Cooperative Interactions Facilitating SNARE Complex Assembly in the Saccharomyces cerevisiae Retrograde Vesicle Fusion System

Abstract

Intrinsically disordered soluble N-ethylmaleimide-sensitive factor attachment protein receptor (SNARE) proteins are the conserved machinery that facilitate membrane fusion in eukaryotic cells. The assembly of SNAREs into folded four-SNARE bundles bridging two membranes to be fused provides the driving force for fusion.
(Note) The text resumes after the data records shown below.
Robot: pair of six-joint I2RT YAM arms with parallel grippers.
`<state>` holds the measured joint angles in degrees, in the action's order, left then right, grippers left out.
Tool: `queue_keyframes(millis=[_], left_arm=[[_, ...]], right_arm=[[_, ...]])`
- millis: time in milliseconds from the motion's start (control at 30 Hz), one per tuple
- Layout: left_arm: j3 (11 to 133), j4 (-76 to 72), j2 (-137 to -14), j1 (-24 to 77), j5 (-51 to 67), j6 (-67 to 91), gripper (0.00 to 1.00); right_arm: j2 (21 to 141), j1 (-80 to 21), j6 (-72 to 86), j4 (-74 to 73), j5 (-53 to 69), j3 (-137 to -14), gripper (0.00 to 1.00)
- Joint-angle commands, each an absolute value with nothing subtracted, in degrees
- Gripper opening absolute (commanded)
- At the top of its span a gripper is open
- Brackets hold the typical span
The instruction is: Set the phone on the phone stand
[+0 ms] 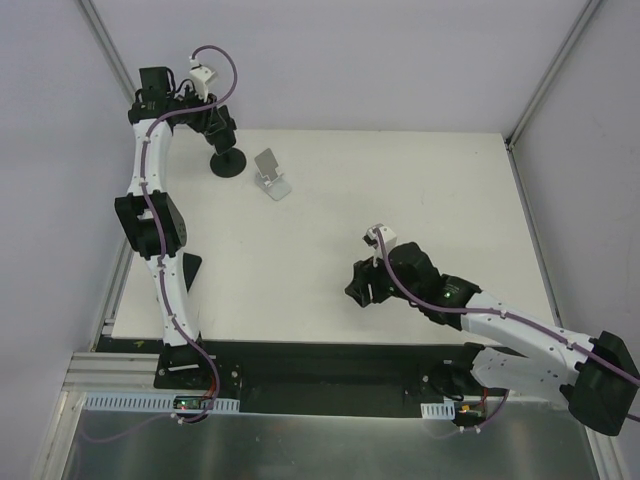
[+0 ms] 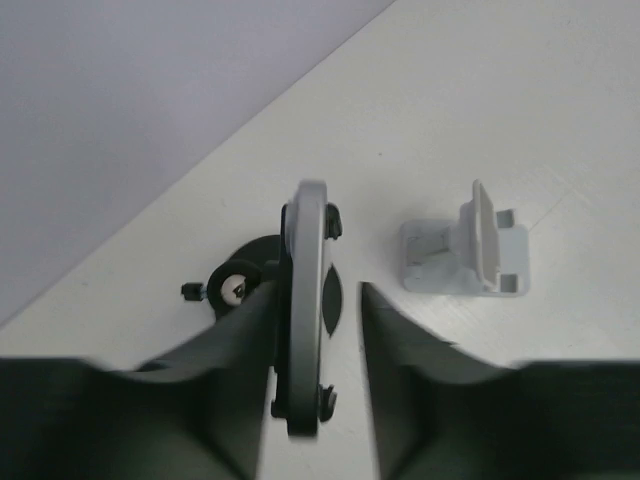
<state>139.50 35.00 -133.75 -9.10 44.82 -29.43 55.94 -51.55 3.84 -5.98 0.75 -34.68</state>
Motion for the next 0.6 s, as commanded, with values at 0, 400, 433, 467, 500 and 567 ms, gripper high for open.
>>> queue_keyframes(millis=[0,400,433,467,500,567], left_arm=[[142.47,29.89,-132.28,-10.02,47.11,-27.88,0.49],[107.60,-1.41,-107.47,-10.90,34.57,3.99,0.98],[101.84,-5.58,-104.10,-10.90,32.89,6.22,0.98],[96.47,-9.45,-100.93,-10.99,31.22,8.24,0.98],[87.89,-16.10,-95.85,-11.07,30.77,11.48,0.97],[82.64,-18.72,-92.91,-11.16,34.43,12.13,0.87]], right_arm=[[57.83,-51.33,5.18,-1.23,5.71,-36.56,0.62],[55.64,-51.33,7.73,-0.35,6.15,-35.77,0.62],[55.55,-51.33,7.65,-0.35,6.15,-36.03,0.61],[55.29,-51.33,7.56,-0.61,6.15,-36.30,0.61],[54.76,-51.24,7.38,-0.79,6.33,-36.47,0.61],[54.06,-51.33,7.03,-1.32,6.42,-36.30,0.62]])
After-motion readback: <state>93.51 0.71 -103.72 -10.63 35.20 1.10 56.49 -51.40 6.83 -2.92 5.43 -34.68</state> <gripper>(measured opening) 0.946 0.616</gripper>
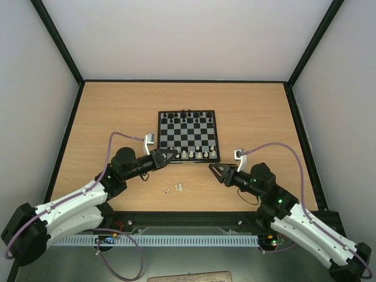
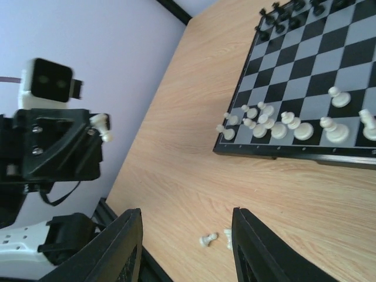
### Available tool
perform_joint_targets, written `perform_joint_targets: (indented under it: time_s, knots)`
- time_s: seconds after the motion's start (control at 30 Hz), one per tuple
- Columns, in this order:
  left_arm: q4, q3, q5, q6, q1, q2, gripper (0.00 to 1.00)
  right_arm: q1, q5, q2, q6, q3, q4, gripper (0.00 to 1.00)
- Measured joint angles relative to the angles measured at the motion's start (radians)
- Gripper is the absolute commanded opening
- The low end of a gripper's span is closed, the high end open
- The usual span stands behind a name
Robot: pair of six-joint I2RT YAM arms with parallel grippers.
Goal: Set up the chess pieces on the board
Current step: Pick up the chess piece at the center of the board, then adjust the chess piece.
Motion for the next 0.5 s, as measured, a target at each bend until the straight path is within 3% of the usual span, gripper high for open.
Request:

Two families of protein complexes, multisubunit tethering complexes (MTC) and Sec1/Munc18 (SM) proteins, both regulate the complementarity of the SNARE combinations that are formed to ensure that fusion on occurs on-pathway, and to accelerate the rate by which SNARE assembly and fusion occur. After fusion occurs, SNARE complexes are pried apart by the conserved NSF (N-ethylmaleimide-sensitive factor) and αSNAP (soluble NSF attachment protein) proteins and individual SNAREs are recycled. Rather unexpectedly, biochemical studies implicate NSF and αSNAP in catalyzing pre-fusion SNARE assembly and accelerating fusion through synergistic action with MTCs and SM proteins. Through a series of size-exclusion chromatography (SEC)-based binding assays, we establish that the Saccharomyces cerevisiae NSF and αSNAP homologs Sec18 and Sec17 cooperatively and stably associate with Dsl1 and Sly1—the MTC and SM of the retrograde cis-Golgi/endoplasmic reticulum (ER), respectively— in a SNARE-dependent manner. Coupled with preliminary cryoelectron microscopy (cryoEM) analysis of the Dsl1 • SNARE complex • Sec17/Sec18 complex, the data suggests that the MTC and Sec17/Sec18 may not interact directly at all, with the MTC acting at N-terminus of the SNARE complex and Sec17/Sec18 at the opposite, C-terminal end. This is the first-ever study aimed at determining the structure of a pre-fusion NSF/αSNAP complex.